In both films, personal experience is shown through biographical time bound statements carrying more weight than statistics. In Blue’s monochrome production, there is a strong neo-realistic cinematic reflection of French and Algerian life in rural settlements and urban areas. In THEIR ALGERIA, Lina Soualem investigates three generations of her Algerian family who have been living in France. Without engaging in directive talks with her father and grandparents she uncovers their views. Their statements convey the meaning of being and maintaining an Algerian identity after migrating to France or being born and raised there. Her low key direction of THEIR ALGERIA is devoid of stereotypifications and any attempt to convey socio-political messages. Crucial for the film’s documentary success  is the incorporation of images from her grandmother’s  photo collection spanning several decades of her family life in France. There are revealing video recordings from 1992 by  Lina’s father who worked as an actor. The elaborate marriage of her aunt and a large Algerian community celebration is caught in spontaneous images. Soualem complements them with images she took of the Algerian  village her grandparents came from and of distant relatives she identified there. What emerges is the decades long social life of grandparents and their children in the Algerian communities of France, their preservation of habits and cultural customs brought from Algeria, and the strong detachment from considering themselves as  French. There is not a single French person whose voice the audience can hear.

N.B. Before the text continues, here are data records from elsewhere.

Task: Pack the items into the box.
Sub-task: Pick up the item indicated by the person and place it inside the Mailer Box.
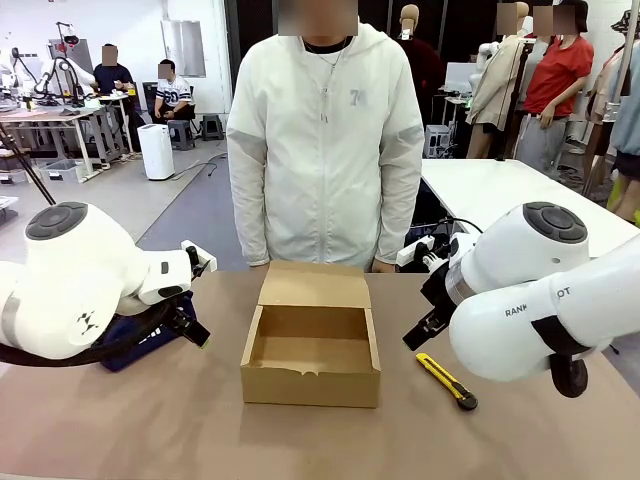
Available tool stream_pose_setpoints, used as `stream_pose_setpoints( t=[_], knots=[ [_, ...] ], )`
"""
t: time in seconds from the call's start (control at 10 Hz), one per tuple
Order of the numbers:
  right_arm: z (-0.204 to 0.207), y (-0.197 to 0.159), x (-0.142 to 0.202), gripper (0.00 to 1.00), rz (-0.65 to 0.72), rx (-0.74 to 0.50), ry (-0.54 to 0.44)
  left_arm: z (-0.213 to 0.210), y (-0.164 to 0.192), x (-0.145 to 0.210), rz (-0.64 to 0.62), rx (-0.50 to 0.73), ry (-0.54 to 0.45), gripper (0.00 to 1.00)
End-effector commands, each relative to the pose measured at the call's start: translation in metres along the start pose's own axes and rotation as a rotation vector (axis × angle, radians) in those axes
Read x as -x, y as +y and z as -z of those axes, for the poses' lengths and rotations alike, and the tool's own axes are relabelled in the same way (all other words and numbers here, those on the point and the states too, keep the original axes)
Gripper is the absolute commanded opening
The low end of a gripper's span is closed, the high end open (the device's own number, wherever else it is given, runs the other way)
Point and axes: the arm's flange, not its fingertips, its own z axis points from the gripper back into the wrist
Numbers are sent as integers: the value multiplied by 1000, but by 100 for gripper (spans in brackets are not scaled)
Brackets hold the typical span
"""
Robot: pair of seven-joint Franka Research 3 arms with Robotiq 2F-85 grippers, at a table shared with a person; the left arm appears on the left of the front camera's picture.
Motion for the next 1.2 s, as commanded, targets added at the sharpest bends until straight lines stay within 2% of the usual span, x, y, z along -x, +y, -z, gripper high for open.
stream_pose_setpoints(
  t=[0.0, 0.1, 0.2, 0.3, 0.4, 0.5, 0.6, 0.8, 0.9, 1.0, 1.1],
  knots=[
    [-35, -14, -6, 100, 9, -120, 55, -31, -2, 12, -61, 114, 99, 100],
    [-59, -26, -9, 100, 64, -229, 80, -58, -4, 10, -297, 181, 132, 100],
    [-96, -37, -12, 100, 243, -328, 97, -93, 1, 17, -418, 327, 106, 100],
    [-135, -53, -5, 100, 295, -457, 52, -126, 17, 26, -483, 463, 53, 100],
    [-178, -69, 11, 100, 369, -614, -21, -164, 40, 46, -556, 644, -67, 100],
    [-215, -90, 32, 100, 445, -680, -137, -203, 71, 70, -678, 736, -254, 100],
    [-241, -122, 68, 100, 563, -737, -268, -235, 112, 111, -812, 809, -417, 100],
    [-261, -188, 152, 100, 821, -766, -471, -262, 172, 203, -1051, 777, -649, 100],
    [-257, -217, 194, 100, 980, -809, -532, -265, 190, 250, -1146, 778, -739, 100],
    [-244, -236, 224, 100, 1109, -853, -550, -261, 200, 284, -1195, 807, -806, 100],
    [-223, -250, 242, 100, 1207, -895, -534, -246, 205, 301, -1217, 813, -819, 100]
  ],
)
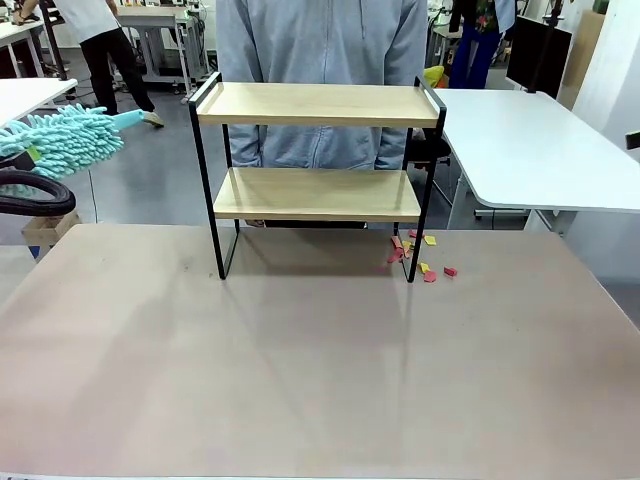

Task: Clean the shelf.
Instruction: Hand the Duster back to the human.

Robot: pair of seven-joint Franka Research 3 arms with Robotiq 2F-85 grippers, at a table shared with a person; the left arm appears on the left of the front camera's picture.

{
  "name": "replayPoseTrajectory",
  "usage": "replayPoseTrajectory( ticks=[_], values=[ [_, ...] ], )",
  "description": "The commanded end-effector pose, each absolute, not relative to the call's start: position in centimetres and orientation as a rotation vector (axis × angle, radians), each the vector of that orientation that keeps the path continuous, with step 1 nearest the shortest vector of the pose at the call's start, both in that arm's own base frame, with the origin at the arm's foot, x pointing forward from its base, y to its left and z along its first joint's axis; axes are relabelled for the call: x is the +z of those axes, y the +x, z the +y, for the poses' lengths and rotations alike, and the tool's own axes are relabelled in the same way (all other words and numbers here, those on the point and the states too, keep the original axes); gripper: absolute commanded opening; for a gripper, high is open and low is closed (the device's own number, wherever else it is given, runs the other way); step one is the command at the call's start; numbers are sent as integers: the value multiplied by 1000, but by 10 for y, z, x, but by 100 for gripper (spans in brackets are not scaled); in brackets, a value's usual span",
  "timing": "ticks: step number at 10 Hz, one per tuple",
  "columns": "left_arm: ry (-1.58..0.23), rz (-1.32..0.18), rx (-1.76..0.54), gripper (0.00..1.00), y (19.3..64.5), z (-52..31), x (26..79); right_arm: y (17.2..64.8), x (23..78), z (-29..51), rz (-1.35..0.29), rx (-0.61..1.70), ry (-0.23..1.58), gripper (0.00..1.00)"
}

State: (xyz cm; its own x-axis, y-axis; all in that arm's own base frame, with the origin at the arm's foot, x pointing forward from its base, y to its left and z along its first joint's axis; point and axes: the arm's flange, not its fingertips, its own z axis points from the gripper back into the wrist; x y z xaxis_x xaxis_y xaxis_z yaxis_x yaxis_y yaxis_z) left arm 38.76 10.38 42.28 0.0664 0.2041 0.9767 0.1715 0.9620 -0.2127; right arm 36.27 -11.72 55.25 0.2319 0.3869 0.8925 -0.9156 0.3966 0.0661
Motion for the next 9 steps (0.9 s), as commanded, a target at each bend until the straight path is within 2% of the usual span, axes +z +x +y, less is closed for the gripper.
replayPoseTrajectory(
  ticks=[1, 9],
  values=[
    [-299, -1524, 16, 17, 388, 105, 425, 362, 554, -119, -945, 1017, 687, 100],
    [-299, -1524, 16, 17, 388, 105, 425, 362, 554, -119, -945, 1017, 687, 100]
  ],
)
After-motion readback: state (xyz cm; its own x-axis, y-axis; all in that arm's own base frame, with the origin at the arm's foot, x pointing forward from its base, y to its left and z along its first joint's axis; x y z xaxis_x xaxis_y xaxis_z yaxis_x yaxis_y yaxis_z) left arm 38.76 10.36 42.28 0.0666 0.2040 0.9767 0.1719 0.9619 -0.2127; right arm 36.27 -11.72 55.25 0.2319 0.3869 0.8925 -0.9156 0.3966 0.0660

Resulting from the limited supply of labor in the late forties and fifties, the colonial struggles, and the turmoil of the sixties, hundreds of thousand Algerians migrated to France. Like Lina’s family, most planned to eventually return to their homeland. Many were followed by their families. Yet the war of independence, ending in 1962, and the incorporation of migrants, including children, into French labor, social, and educational institutions made return very difficult, if not impossible. France also offered the most elaborate European socioeconomic security to its workers. Few, including Lian’s parents, ever returned to Algeria; except to bury their relatives after they had died in France. There are now close to two million individuals of Algerian descent living in France with about half holding French citizenship. However, having lived in France for a longtime does not necessarily result in embracing a French identity and the suspension of ethnic roots. If old enough, some recall the colonial oppression and poverty they experienced in Algeria and the duress during their first decades in France. As articulated by Lina’s grandmother, life during her first decades in Algeria and France was like living in the void. THEIR ALGERIA clearly conveys that the Algerian identity in France has not been constrained by any trauma or suffering experienced by Algerian immigrants.